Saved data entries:
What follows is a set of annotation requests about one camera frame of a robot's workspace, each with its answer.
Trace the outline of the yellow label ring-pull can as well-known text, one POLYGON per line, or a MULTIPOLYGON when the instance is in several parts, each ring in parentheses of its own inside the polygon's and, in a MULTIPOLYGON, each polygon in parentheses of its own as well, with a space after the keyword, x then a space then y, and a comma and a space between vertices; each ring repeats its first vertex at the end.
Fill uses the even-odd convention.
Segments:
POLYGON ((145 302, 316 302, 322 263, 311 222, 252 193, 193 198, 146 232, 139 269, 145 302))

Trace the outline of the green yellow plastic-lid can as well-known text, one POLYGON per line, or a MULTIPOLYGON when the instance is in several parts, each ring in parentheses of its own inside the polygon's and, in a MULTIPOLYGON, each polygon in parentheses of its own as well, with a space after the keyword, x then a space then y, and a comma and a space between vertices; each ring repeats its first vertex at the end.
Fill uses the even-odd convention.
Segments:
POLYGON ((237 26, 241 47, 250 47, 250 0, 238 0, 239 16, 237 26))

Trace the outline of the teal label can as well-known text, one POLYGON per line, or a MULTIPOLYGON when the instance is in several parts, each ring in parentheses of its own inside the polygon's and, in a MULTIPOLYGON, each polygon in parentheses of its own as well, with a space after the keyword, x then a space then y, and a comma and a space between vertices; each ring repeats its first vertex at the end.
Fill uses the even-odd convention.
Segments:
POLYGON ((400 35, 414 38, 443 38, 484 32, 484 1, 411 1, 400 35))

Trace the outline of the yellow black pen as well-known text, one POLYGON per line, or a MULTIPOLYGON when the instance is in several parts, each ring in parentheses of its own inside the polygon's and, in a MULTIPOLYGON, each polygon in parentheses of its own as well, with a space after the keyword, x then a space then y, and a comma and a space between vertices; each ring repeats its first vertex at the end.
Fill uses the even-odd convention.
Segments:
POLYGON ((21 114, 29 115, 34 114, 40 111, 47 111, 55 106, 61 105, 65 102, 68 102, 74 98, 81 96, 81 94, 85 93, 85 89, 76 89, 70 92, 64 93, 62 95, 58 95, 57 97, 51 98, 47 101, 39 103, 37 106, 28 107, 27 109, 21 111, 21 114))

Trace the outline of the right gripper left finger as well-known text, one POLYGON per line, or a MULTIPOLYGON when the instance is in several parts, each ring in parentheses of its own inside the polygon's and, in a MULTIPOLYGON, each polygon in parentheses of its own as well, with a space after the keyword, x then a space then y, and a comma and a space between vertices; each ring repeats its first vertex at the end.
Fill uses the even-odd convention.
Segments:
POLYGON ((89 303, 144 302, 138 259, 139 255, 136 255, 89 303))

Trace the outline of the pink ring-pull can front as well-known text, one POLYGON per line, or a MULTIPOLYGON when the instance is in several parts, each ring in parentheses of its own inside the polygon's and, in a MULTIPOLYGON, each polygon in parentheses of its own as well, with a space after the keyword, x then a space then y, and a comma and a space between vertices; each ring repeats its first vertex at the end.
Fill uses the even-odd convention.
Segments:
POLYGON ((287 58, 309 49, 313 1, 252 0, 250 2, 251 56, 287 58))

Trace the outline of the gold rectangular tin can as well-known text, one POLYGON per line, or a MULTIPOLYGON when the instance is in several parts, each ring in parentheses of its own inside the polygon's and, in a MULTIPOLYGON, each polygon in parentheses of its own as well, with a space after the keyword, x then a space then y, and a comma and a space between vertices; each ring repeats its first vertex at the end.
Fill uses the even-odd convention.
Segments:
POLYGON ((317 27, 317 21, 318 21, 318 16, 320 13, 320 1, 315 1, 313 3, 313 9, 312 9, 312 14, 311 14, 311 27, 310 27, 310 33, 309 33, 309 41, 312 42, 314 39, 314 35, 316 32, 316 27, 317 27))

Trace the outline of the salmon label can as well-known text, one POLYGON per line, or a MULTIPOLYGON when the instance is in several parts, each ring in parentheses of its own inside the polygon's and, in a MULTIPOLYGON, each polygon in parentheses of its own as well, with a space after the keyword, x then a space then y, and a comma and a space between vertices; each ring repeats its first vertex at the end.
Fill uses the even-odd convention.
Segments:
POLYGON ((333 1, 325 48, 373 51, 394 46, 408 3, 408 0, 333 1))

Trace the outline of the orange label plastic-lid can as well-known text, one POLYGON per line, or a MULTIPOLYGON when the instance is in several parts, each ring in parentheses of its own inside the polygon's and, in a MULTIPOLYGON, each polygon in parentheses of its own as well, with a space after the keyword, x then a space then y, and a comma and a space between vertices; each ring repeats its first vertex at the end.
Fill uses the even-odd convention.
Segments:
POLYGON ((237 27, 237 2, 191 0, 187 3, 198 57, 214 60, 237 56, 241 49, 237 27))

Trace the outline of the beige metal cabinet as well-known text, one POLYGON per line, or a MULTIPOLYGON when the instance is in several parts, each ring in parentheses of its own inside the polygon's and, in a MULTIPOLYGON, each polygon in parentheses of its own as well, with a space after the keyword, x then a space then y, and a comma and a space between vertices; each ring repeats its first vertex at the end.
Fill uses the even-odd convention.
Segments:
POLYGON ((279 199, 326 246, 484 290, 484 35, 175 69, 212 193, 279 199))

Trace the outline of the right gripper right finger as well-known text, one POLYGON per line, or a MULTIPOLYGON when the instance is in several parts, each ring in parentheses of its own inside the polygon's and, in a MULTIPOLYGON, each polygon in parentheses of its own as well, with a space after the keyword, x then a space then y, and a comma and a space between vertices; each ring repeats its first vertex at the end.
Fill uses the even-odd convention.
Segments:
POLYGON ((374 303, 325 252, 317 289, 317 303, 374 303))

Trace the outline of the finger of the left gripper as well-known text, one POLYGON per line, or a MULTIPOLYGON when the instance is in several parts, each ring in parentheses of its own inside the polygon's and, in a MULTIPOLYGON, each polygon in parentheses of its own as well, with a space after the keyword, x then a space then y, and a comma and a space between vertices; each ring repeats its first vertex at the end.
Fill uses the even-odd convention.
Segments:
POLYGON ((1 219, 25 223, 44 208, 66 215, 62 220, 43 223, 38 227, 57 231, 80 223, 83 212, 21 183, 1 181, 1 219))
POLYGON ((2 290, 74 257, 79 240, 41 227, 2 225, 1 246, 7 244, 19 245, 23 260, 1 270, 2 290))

## Work instruction
Write out all the records above one more time, exactly.

## Task response
What follows is a set of annotation requests about one camera frame of a robot's workspace, each with its answer.
Trace the outline of the yellow label ring-pull can as well-known text, one POLYGON per line, or a MULTIPOLYGON when the instance is in several parts, each ring in parentheses of its own inside the polygon's and, in a MULTIPOLYGON, each polygon in parentheses of its own as well, with a space after the keyword, x then a space then y, and a comma and a space between vertices; each ring repeats its first vertex at the end.
Fill uses the even-odd convention.
Segments:
POLYGON ((145 302, 316 302, 322 263, 311 222, 252 193, 193 198, 146 232, 139 269, 145 302))

Trace the outline of the green yellow plastic-lid can as well-known text, one POLYGON per line, or a MULTIPOLYGON when the instance is in several parts, each ring in parentheses of its own inside the polygon's and, in a MULTIPOLYGON, each polygon in parentheses of its own as well, with a space after the keyword, x then a space then y, and a comma and a space between vertices; each ring repeats its first vertex at the end.
Fill uses the even-odd convention.
Segments:
POLYGON ((237 26, 241 47, 250 47, 250 0, 238 0, 239 16, 237 26))

Trace the outline of the teal label can as well-known text, one POLYGON per line, or a MULTIPOLYGON when the instance is in several parts, each ring in parentheses of its own inside the polygon's and, in a MULTIPOLYGON, each polygon in parentheses of its own as well, with a space after the keyword, x then a space then y, and a comma and a space between vertices; each ring repeats its first vertex at the end.
Fill uses the even-odd convention.
Segments:
POLYGON ((400 35, 414 38, 443 38, 484 32, 484 1, 411 1, 400 35))

Trace the outline of the yellow black pen as well-known text, one POLYGON per line, or a MULTIPOLYGON when the instance is in several parts, each ring in parentheses of its own inside the polygon's and, in a MULTIPOLYGON, each polygon in parentheses of its own as well, with a space after the keyword, x then a space then y, and a comma and a space between vertices; each ring repeats its first vertex at the end.
Fill uses the even-odd convention.
Segments:
POLYGON ((21 114, 29 115, 34 114, 40 111, 47 111, 55 106, 61 105, 65 102, 68 102, 74 98, 81 96, 81 94, 85 93, 85 89, 76 89, 70 92, 64 93, 62 95, 58 95, 57 97, 51 98, 47 101, 39 103, 37 106, 28 107, 27 109, 21 111, 21 114))

Trace the outline of the right gripper left finger as well-known text, one POLYGON per line, or a MULTIPOLYGON when the instance is in several parts, each ring in parentheses of its own inside the polygon's and, in a MULTIPOLYGON, each polygon in parentheses of its own as well, with a space after the keyword, x then a space then y, and a comma and a space between vertices; each ring repeats its first vertex at the end.
Fill uses the even-odd convention.
Segments:
POLYGON ((89 303, 144 302, 138 259, 139 255, 136 255, 89 303))

Trace the outline of the pink ring-pull can front as well-known text, one POLYGON per line, or a MULTIPOLYGON when the instance is in several parts, each ring in parentheses of its own inside the polygon's and, in a MULTIPOLYGON, each polygon in parentheses of its own as well, with a space after the keyword, x then a space then y, and a comma and a space between vertices; each ring repeats its first vertex at the end.
Fill uses the even-odd convention.
Segments:
POLYGON ((287 58, 309 49, 313 1, 252 0, 250 2, 251 56, 287 58))

Trace the outline of the gold rectangular tin can as well-known text, one POLYGON per line, or a MULTIPOLYGON when the instance is in several parts, each ring in parentheses of its own inside the polygon's and, in a MULTIPOLYGON, each polygon in parentheses of its own as well, with a space after the keyword, x then a space then y, and a comma and a space between vertices; each ring repeats its first vertex at the end.
Fill uses the even-odd convention.
Segments:
POLYGON ((317 27, 317 21, 318 21, 318 16, 320 13, 320 1, 315 1, 313 3, 313 9, 312 9, 312 14, 311 14, 311 27, 310 27, 310 33, 309 33, 309 41, 312 42, 314 39, 314 35, 316 32, 316 27, 317 27))

Trace the outline of the salmon label can as well-known text, one POLYGON per line, or a MULTIPOLYGON when the instance is in several parts, each ring in parentheses of its own inside the polygon's and, in a MULTIPOLYGON, each polygon in parentheses of its own as well, with a space after the keyword, x then a space then y, and a comma and a space between vertices; each ring repeats its first vertex at the end.
Fill uses the even-odd convention.
Segments:
POLYGON ((333 1, 325 48, 373 51, 394 46, 408 3, 408 0, 333 1))

Trace the outline of the orange label plastic-lid can as well-known text, one POLYGON per line, or a MULTIPOLYGON when the instance is in several parts, each ring in parentheses of its own inside the polygon's and, in a MULTIPOLYGON, each polygon in parentheses of its own as well, with a space after the keyword, x then a space then y, and a comma and a space between vertices; each ring repeats its first vertex at the end.
Fill uses the even-odd convention.
Segments:
POLYGON ((237 27, 237 2, 191 0, 187 3, 198 57, 214 60, 237 56, 241 49, 237 27))

Trace the outline of the beige metal cabinet as well-known text, one POLYGON per line, or a MULTIPOLYGON when the instance is in several parts, each ring in parentheses of its own inside the polygon's and, in a MULTIPOLYGON, each polygon in parentheses of its own as well, with a space after the keyword, x then a space then y, and a comma and a space between vertices; each ring repeats its first vertex at the end.
Fill uses the even-odd convention.
Segments:
POLYGON ((279 199, 326 246, 484 290, 484 35, 175 69, 212 193, 279 199))

Trace the outline of the right gripper right finger as well-known text, one POLYGON per line, or a MULTIPOLYGON when the instance is in several parts, each ring in parentheses of its own inside the polygon's and, in a MULTIPOLYGON, each polygon in parentheses of its own as well, with a space after the keyword, x then a space then y, and a comma and a space between vertices; each ring repeats its first vertex at the end.
Fill uses the even-odd convention.
Segments:
POLYGON ((374 303, 325 252, 317 289, 317 303, 374 303))

Trace the outline of the finger of the left gripper as well-known text, one POLYGON per line, or a MULTIPOLYGON when the instance is in several parts, each ring in parentheses of its own inside the polygon's and, in a MULTIPOLYGON, each polygon in parentheses of its own as well, with a space after the keyword, x then a space then y, and a comma and a space between vertices; each ring repeats its first vertex at the end.
Fill uses the even-odd convention.
Segments:
POLYGON ((1 219, 25 223, 44 208, 66 215, 62 220, 43 223, 38 227, 57 231, 80 223, 83 212, 21 183, 1 181, 1 219))
POLYGON ((2 290, 74 257, 79 240, 41 227, 2 225, 1 246, 7 244, 19 245, 23 260, 1 270, 2 290))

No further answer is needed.